While a hacker convention is perhaps begging to be hacked—and well prepared to fend off attacks when they occur—your event may be a more tantalizing cyber crime prospect than you think. After all, your registration list alone is a rich pool of names and email addresses ripe for a phishing expedition.
Unfortunately, protecting your data and your attendees is getting more difficult as hackers have gotten more sophisticated.

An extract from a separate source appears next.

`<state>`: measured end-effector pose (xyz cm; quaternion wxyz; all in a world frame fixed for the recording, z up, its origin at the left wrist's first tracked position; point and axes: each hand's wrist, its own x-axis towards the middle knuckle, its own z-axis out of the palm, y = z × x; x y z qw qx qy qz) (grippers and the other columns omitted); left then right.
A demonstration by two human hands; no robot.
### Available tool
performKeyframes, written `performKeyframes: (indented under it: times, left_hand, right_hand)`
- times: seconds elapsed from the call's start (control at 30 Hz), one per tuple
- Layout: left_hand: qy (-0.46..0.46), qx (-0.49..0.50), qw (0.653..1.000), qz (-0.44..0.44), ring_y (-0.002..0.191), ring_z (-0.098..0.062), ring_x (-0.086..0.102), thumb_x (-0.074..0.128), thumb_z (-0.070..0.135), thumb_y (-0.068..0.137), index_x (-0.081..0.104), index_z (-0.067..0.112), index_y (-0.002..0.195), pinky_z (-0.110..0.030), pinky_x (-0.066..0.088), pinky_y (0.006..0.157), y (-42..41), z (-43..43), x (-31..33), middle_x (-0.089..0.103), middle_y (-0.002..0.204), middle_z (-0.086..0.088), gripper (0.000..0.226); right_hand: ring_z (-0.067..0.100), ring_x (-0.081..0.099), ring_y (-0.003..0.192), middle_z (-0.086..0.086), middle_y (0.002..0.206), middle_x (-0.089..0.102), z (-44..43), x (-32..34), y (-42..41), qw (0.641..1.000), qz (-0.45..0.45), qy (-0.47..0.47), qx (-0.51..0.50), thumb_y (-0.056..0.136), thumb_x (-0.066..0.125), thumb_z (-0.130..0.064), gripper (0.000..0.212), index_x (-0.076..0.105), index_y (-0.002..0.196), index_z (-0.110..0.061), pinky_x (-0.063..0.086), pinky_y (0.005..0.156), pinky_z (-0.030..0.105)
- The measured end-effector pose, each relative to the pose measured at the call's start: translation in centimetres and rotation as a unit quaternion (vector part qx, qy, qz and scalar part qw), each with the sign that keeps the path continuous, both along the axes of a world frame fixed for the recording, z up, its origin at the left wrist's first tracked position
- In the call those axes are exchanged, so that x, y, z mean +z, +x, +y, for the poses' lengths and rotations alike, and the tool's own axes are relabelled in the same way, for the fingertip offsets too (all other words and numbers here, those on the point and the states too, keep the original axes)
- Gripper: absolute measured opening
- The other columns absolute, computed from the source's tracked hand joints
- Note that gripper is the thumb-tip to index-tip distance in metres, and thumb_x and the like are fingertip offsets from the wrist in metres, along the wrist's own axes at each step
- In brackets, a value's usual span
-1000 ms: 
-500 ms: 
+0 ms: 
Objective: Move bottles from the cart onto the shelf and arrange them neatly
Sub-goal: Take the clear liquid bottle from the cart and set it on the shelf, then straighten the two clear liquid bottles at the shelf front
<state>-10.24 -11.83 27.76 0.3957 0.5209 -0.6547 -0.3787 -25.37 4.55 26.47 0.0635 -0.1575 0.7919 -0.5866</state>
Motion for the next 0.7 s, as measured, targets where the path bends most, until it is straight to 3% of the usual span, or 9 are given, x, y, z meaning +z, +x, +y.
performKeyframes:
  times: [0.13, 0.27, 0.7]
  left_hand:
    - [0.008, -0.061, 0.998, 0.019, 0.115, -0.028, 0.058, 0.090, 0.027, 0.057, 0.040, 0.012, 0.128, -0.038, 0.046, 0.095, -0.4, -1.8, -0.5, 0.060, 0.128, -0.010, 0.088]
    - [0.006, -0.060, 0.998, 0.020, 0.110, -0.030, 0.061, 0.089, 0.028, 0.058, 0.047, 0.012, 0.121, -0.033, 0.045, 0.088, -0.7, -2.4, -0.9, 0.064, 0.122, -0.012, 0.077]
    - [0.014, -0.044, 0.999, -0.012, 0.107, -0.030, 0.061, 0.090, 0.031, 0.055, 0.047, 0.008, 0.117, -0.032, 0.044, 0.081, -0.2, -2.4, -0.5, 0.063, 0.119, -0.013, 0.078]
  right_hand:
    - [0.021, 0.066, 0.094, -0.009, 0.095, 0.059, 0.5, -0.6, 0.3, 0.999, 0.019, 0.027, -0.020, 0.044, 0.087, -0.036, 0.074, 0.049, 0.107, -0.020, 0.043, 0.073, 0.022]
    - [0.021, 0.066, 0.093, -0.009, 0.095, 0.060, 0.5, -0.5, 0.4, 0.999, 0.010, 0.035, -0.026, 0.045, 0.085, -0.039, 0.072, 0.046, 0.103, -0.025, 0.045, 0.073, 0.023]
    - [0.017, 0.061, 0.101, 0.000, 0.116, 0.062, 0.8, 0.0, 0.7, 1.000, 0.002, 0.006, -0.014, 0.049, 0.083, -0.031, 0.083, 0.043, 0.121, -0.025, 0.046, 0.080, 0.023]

Where once a hacker may have resembled the stereotypical 15-year-old in his parents’ basement looking to make a little mischief, today’s “black hats” are professional criminals who spend eight hours a day or more looking for vulnerabilities, said MaryAnne Bobrow, CAE, CMP, CMM, president of Bobrow Associates, at a session she co-led with Jonathan Howe, Esq., founding partner and president of Howe and Hutton, Ltd., at the American Society for Association Executives Annual Meeting in August. And their tools are equally sophisticated: Think port scanners, vulnerability checkers, password crackers, denial-of-service attackers, tools to hack passwords from wireless networks, and tools to launch brute-force attacks against Wi-Fi–protected setups to snag Wi-Fi–protected access passkeys, she said.
Here’s what you need to know to keep your attendees’, and your organization’s, data secure.
1. Who and What Can Put You at Risk?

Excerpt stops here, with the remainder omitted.